Ngabila menjelaskan, nyamuk wolbachia sudah diteliti oleh Universitas Gadja Mada sejak tahun 2011.
“Betul sudah diteliti oleh UGM sejak 2011 dengan bukti publikasi ilmiah internasional yang ada 80 sampai 90 persen menurunkan angka kasus, perawatan RS,” katanya, Sabtu (25/11/2023).
Sebelumnya, Siti Fadilah mengungkap program penyebaran nyamuk wolbachia di Indonesia.
Hal tersebut ia sampaikan pada unggahan video di channel YouTube miliknya.
“Waktu itu saya tiba-tiba didatangi para ahli-ahli nyamuk, ahli lingkungan dan mereka tidak terima dengan penyebaran nyamuk tersebut, mereka bertanya apakah itu nyamuk aedes aegypti yang direkayasa genetika itu berasal dari tempat kita, kayaknya iya,” tuturnya.
“Karena pada tahun 2011 lalu ada seorang yang sangat terkenal di dunia , villa tropis yang terkenal di dunia bertamu di Jogja dan berburu nyamuk, setelah itu nyamuk dibawa ke Kolombia dan mereka membuat suatu peternakan nyamuk di Kolombia. Nah dari sana itulah yang dilakukan penelitian dengan para ahli di Gadjah Mada,” lanjutnya.

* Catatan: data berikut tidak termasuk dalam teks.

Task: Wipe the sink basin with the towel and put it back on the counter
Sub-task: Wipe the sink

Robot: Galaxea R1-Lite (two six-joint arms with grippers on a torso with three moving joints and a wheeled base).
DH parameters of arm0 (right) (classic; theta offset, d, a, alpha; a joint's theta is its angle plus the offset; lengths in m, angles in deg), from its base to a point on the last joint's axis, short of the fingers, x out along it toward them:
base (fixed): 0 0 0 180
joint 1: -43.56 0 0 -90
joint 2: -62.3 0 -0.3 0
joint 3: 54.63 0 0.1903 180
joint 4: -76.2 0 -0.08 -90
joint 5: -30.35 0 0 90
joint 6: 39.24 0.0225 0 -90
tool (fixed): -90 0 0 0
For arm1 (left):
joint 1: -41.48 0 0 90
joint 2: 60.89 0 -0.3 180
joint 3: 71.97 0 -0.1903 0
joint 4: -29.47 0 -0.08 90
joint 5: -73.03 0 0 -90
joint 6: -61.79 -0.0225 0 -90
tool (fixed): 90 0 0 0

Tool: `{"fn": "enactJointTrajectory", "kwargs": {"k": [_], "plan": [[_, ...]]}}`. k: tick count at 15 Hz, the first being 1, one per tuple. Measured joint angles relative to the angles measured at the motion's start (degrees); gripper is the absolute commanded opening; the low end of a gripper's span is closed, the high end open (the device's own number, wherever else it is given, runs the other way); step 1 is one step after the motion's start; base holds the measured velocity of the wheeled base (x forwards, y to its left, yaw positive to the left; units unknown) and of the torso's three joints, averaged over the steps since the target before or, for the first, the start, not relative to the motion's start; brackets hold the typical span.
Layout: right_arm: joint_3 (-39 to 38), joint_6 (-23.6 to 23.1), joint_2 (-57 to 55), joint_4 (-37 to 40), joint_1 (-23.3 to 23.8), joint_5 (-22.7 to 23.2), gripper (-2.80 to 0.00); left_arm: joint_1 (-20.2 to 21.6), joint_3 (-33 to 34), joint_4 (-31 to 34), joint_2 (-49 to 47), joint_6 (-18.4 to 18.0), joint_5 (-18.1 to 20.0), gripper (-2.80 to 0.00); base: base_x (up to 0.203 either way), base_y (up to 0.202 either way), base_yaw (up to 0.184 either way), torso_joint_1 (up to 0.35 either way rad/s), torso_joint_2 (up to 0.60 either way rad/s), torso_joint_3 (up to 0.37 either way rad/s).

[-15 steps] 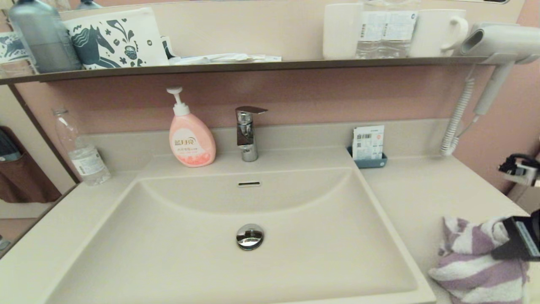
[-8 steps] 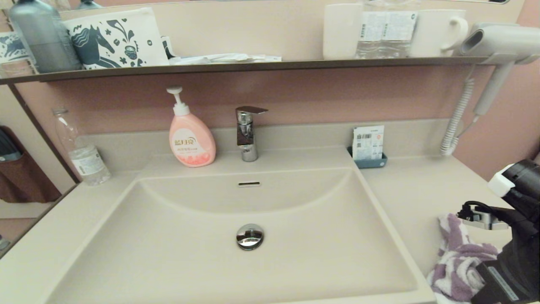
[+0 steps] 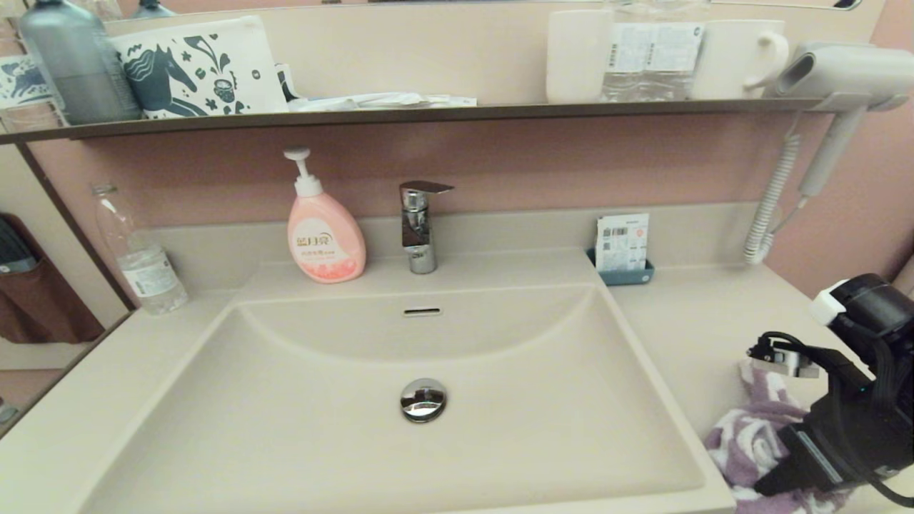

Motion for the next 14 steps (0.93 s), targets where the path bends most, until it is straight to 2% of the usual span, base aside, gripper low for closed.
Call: {"fn": "enactJointTrajectory", "kwargs": {"k": [5,8,11,14], "plan": [[-7.3,4.2,-1.5,-21.6,2.0,5.6,-2.80,0.0,0.0,0.0,0.0,0.0,0.0,-2.80,0.000,0.000,0.000,0.000,0.00,0.000],[-8.0,8.6,-4.7,-30.4,2.1,6.0,-2.80,0.0,0.0,0.0,0.0,0.0,0.0,-2.80,0.000,0.000,0.000,0.000,0.00,0.000],[-7.8,15.9,-9.0,-40.9,2.1,5.9,-2.80,0.0,0.0,0.0,0.0,0.0,0.0,-2.80,0.000,0.000,0.000,0.000,0.00,0.000],[-6.1,19.7,-13.7,-48.4,2.0,5.8,-2.80,0.0,0.0,0.0,0.0,0.0,0.0,-2.80,0.000,0.000,0.000,0.000,0.00,0.000]]}}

Siti Fadilah juga menjelaskan jika nyamuk wolbachia sudah direkayasa genetika, sehingga tidak akan bisa lagi membawa virus demam berdarah.

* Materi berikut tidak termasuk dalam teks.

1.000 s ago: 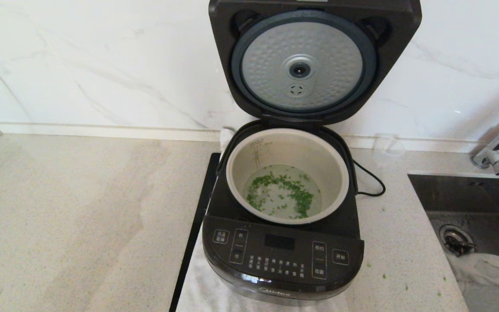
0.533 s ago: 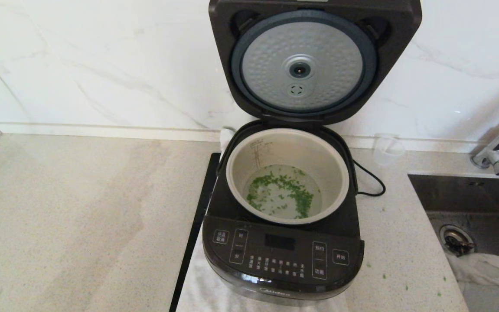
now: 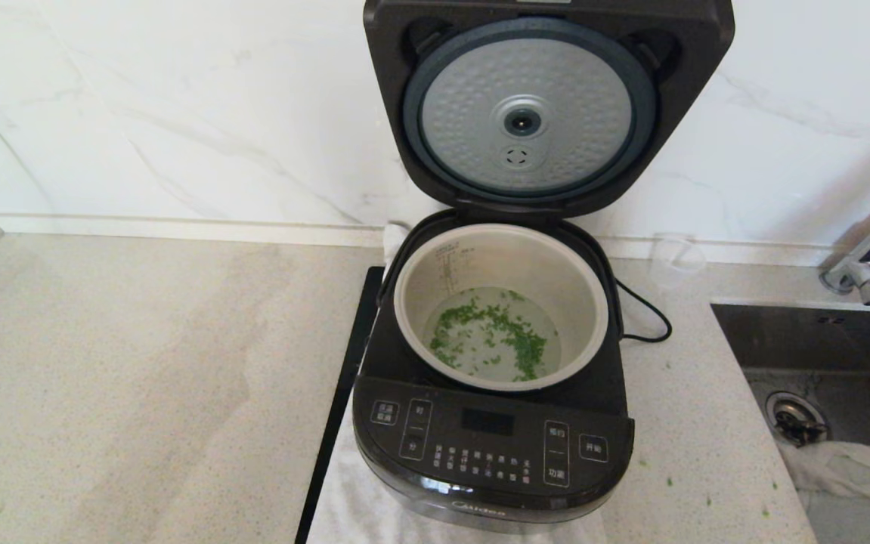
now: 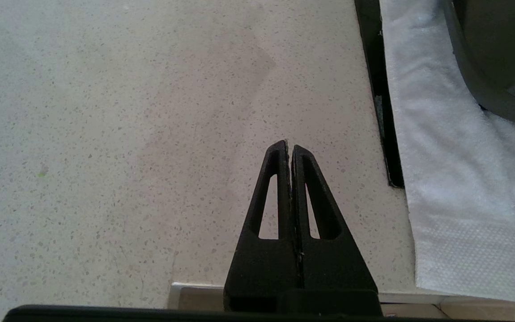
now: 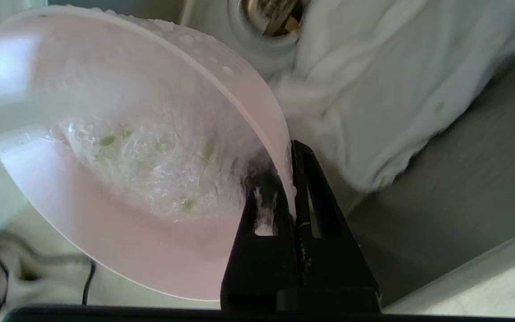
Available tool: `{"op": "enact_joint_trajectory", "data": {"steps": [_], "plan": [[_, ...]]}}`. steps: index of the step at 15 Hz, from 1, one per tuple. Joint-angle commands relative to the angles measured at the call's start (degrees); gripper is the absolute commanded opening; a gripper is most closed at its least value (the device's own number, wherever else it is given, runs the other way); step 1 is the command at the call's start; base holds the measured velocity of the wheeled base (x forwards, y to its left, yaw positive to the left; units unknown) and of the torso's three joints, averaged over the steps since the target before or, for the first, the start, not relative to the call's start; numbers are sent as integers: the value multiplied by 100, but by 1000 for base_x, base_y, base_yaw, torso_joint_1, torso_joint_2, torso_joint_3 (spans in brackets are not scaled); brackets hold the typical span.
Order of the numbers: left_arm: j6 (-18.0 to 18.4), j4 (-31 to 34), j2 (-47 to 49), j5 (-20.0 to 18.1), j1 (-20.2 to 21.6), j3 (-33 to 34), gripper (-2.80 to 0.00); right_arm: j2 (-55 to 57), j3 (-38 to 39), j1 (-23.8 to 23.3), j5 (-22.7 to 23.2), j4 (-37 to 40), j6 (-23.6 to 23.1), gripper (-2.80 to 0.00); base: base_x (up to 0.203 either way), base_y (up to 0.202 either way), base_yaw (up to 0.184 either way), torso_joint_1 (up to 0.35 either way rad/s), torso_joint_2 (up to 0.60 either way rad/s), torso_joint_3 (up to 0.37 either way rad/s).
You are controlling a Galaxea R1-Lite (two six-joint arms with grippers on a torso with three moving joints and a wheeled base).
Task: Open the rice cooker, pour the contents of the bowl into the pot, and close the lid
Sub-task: Fill a bowl with water from the tap, then pour the water from the bowl into the rice cooker
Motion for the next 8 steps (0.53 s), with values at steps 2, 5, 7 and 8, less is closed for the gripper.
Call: {"op": "enact_joint_trajectory", "data": {"steps": [2,5,7,8], "plan": [[2,2,-4,-3,-1,0,-280,-884,651,466,-4,36,-17,-280,0,0,0,0,0,0],[2,2,-4,-3,2,0,-280,-1763,1297,1170,-32,54,-149,-280,0,0,0,0,0,0],[2,2,-4,-3,-1,0,-280,-2384,1655,1858,-182,65,-155,-280,0,0,0,0,0,0],[2,2,-4,-3,-1,0,-280,-2663,1785,2231,-331,69,-141,-280,0,0,0,0,0,0]]}}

“Klaim mereka jika nyamuk aedes aegypti sudah direkayasa genetika dan disuntikkan wolbachia, artinya sudah tidak bisa lagi membawa virus demam berdarah dan tidak bisa membawa virus zika,” ucapnya.

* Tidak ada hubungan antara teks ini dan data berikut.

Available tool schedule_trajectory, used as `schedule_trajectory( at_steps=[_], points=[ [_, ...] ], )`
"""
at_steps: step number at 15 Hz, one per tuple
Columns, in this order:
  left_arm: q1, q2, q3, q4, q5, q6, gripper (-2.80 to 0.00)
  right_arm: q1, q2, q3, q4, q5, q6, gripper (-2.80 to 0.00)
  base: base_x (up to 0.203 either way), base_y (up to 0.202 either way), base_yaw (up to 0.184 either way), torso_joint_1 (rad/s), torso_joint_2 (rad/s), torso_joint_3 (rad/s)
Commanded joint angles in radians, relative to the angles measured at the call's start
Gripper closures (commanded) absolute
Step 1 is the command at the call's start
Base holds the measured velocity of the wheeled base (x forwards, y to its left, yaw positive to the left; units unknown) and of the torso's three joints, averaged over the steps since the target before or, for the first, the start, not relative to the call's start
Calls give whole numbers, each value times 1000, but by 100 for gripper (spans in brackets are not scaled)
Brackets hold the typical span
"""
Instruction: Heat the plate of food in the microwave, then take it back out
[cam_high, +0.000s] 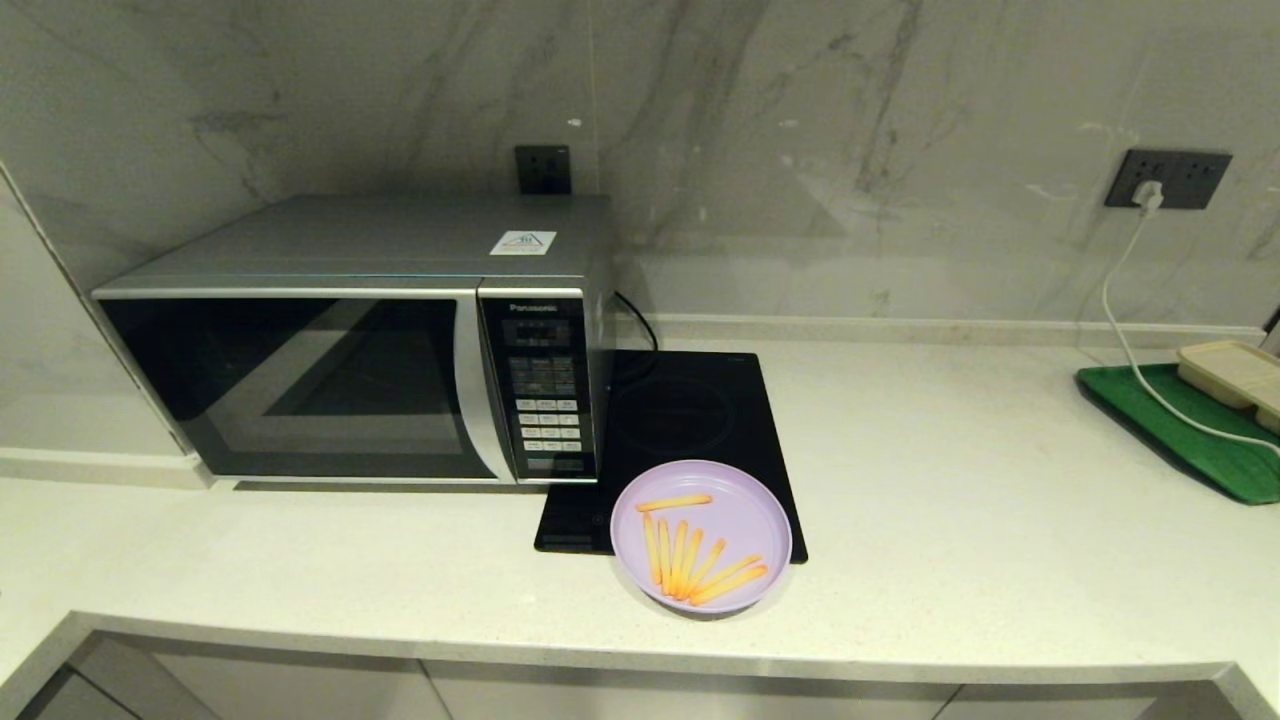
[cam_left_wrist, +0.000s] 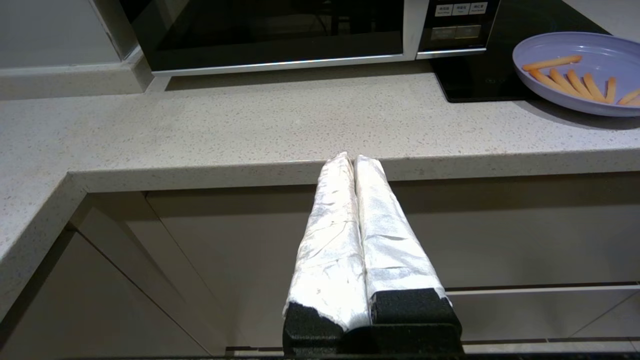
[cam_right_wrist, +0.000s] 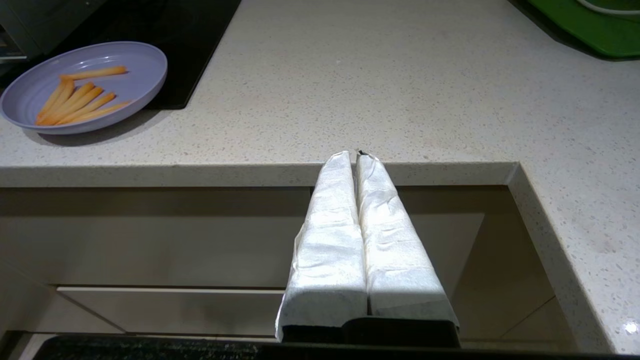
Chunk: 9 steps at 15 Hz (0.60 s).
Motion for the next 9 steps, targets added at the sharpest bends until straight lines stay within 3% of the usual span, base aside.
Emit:
schedule_trajectory(
  at_steps=[1,9],
  points=[
    [0,-1,0,-2,1,0,0,0,1,0,0,0,1,0,0,0,0,0,0,0],
    [0,-1,-2,2,-3,-6,0,0,0,2,-1,2,-5,0,0,0,0,0,0,0]
  ],
)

Menurut Siti Fadilah, program tersebut justru menuai protes dari kalangan ahli terkait dengan efek jangka panjang apa yang akan ditimbulkan nanti.
“Para ahli lingkungan, ekologi, virus, dan ahli nyamuk pada protes pada saya, ibu apakah sudah tahu efek jangka panjangnya, tapi saya jawab belum,” ucapnya.
“Karena setiap penelitian dengan nyenggol-nyenggol genetik itu errornya tidak bisa kita ketahui sekarang juga, baru bisa kita ketahui antara dua dan 10 tahun yang akan datang,” katanya lagi.
Sedangkan para ahli ekologi juga memiliki kekhawatiran besar terkait dampak dari program nyamuk wolbachia tersebut.
“Kemudian yang ahli ekologi mengatakan bahwa nyamuk adalah bagian daripada perantaian ekologi yang sudah berlangsung di dunia ini, dan biasanya Tuhan menciptakan itu seimbang,” ucapnya.
“Kenapa sekarang nyamuk itu akan dimusnahkan dengan cara seperti itu dan direkayasa genetika seperti itu, justru para ekolog takut banget jika itu akan berakibat fatal pada tahun-tahun berikutnya nanti,” imbuhnya lagi.
Siti Fadilah sendiri mengaku tidak tahu efek dari penyebaran nyamuk wolbachia ini akan seperti apa nantinya.
“Saya tidak mengerti bagaimana efek yang sebetulnya akan terjadi, tapi yang jelas kalau menurut data penelitian itu akan menurunkan angka kematian atau angka kesakitan dari demam berdarah, cikungunya, maupun zika,” ucapnya.
“Tetapi nampaknya belum ada hasil penelitian lainnya yang diekspos tentang akibat ekologi, akibat jangka panjang karena adanya gen drive, karena perubahan ekologi di sekitar kita nah itu belum ada,” tandas Siti.